Nina Morschhaeuser, a lobbyist for Twitter in Europe, emailed colleagues with a dire warning. The drugmaker BioNTech, along with the German government, had contacted her with news of an imminent “campaign targeting the pharmaceutical companies developing the COVID-19 vaccine,” she wrote.
“The authorities are warning about ‘serious consequences’ of the action, i.e. posts and a flood of comments ‘that may violate TOS’ as well as the ‘takeover of user accounts’ are to be expected,” wrote Morschhaeuser. “Especially the personal accounts of the management of the vaccine manufacturers are said to be targeted. Accordingly, fake accounts could also be set up.”
The campaign they were concerned about was the launch of an international push to force the drug industry to share the intellectual property and patents associated with coronavirus vaccine development. Making the patents available, in turn, would allow countries across the world to swiftly manufacture generic vaccines and other low-cost therapeutics to deal with the ongoing pandemic.
Morschhaeuser, while alerting several site integrity and safety teams at Twitter, forwarded on an email from BioNTech spokesperson Jasmina Alatovic, who asked Twitter to “hide” activist tweets targeting her company’s account over a period of two days.
Morschhaeuser flagged the corporate accounts of Pfizer, BioNTech, Moderna, and AstraZeneca for her colleagues to monitor and shield from activists. Morschhaeuser also asked colleagues to monitor the hashtags #PeoplesVaccine and #JoinCTAP, a reference to the World Health Organization’s Covid-19 Technology Access Pool, a program promoted by developing countries to accelerate the development of vaccines through the equitable sharing of research and manufacturing capacity. She noted that the group Global Justice Now was spearheading the action with an online sign-up form.

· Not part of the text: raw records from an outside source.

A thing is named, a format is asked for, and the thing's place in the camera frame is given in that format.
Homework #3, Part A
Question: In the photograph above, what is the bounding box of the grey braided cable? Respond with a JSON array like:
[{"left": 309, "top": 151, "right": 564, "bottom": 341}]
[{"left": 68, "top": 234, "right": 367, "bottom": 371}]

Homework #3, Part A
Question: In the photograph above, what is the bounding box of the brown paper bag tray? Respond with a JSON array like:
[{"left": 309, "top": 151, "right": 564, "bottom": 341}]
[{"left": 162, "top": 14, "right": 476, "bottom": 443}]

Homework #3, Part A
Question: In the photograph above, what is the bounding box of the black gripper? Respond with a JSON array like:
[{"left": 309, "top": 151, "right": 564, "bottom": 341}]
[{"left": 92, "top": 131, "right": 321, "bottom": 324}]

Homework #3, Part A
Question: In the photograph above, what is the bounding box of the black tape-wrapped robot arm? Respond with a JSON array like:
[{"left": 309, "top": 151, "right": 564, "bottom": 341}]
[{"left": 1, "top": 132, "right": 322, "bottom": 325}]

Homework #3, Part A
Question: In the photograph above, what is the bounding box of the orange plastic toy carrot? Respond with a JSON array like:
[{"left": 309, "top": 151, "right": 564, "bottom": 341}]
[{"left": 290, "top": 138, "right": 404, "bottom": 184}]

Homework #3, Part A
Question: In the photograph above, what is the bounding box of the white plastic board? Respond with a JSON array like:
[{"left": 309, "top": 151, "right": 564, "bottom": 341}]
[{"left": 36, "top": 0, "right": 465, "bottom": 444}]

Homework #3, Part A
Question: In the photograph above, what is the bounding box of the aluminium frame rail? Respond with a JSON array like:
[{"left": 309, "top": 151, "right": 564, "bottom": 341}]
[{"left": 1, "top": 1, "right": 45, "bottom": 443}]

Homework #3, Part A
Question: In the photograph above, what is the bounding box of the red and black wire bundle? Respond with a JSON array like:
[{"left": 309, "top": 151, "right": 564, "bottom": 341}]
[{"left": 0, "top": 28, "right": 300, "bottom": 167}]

It is not clear to what extent Twitter took any action on BioNTech’s request. In response to Morschhaeuser’s inquiry, several Twitter officials chimed in, debating what action could or could not be taken. Su Fern Teo, a member of the company’s safety team, noted that a quick scan of the activist campaign showed nothing that violated the company’s terms of service, and asked for more examples to “get a better sense of the content that may violate our policies.”
But it shows the extent to which pharmaceutical giants engaged in a global lobbying blitz to ensure corporate dominance over the medical products that became central to combatting the pandemic. Ultimately, the campaign to share Covid vaccine recipes around the world failed.

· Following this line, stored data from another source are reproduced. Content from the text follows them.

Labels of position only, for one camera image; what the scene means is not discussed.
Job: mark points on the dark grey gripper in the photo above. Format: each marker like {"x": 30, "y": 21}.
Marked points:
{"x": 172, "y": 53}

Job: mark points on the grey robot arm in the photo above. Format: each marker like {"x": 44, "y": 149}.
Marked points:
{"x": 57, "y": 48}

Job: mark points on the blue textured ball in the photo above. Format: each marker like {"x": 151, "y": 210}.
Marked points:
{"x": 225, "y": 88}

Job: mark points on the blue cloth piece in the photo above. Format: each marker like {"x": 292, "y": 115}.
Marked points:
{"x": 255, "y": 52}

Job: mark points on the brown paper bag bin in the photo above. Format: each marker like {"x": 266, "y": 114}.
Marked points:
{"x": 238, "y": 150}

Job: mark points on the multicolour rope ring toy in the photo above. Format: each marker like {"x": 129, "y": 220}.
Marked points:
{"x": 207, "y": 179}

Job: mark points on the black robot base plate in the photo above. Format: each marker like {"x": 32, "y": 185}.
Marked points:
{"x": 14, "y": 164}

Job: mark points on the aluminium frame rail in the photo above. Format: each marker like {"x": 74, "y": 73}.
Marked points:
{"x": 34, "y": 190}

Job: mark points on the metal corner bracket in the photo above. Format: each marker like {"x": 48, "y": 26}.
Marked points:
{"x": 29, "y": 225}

The Intercept accessed Twitter’s emails after the company’s billionaire owner, Elon Musk, granted access to several reporters in December. This is the second story I have reported through access to these files. The first centered on the Pentagon’s network of fake Twitter accounts used to spread U.S. narratives in the Middle East.

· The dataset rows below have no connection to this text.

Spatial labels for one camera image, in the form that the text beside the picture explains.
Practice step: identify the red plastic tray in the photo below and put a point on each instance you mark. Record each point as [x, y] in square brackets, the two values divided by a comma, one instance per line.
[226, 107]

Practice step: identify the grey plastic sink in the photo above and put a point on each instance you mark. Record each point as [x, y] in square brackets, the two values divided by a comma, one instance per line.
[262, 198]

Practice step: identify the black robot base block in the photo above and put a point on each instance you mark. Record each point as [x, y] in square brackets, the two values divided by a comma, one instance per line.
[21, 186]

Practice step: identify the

In reporting this story, as with the last, Twitter did not provide unfettered access to company information; rather, they allowed me to make requests without restriction that were then fulfilled on my behalf by an attorney, meaning that the search results may not have been exhaustive. I did not agree to any conditions governing the use of the documents, and I made efforts to authenticate and contextualize the documents through further reporting. The redactions in the embedded documents in this story were done by The Intercept to protect privacy, not Twitter.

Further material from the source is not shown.